▶ _Task details_: Copy all lines of the listing that include the string "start".

▶ _Supplied material_:
^^^^^^^^

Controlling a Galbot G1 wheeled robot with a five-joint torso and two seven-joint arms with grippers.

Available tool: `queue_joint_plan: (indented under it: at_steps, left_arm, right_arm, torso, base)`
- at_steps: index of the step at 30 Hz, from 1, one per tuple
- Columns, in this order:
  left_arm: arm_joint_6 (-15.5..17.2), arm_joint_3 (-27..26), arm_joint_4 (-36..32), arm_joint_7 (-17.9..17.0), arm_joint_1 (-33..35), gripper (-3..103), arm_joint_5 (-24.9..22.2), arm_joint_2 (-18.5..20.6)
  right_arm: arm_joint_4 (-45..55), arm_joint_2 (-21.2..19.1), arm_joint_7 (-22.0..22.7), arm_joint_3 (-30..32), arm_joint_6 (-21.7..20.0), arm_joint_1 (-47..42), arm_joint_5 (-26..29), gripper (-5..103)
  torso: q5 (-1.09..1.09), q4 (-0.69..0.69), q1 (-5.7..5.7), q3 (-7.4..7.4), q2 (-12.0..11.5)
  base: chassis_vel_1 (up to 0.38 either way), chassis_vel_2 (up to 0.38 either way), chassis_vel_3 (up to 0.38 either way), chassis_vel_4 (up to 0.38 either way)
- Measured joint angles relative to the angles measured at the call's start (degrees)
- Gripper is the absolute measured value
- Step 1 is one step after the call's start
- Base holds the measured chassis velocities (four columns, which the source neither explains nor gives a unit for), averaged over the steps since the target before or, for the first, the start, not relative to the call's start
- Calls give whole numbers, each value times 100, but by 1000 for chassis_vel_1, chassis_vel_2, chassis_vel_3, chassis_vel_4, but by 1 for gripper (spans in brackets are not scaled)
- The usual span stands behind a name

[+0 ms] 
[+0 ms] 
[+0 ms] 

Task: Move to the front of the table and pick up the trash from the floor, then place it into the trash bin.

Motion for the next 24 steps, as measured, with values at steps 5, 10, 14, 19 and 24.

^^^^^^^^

▶ _Reply to the task_:
- Measured joint angles relative to the angles measured at the call's start (degrees)
- Step 1 is one step after the call's start
- Base holds the measured chassis velocities (four columns, which the source neither explains nor gives a unit for), averaged over the steps since the target before or, for the first, the start, not relative to the call's start

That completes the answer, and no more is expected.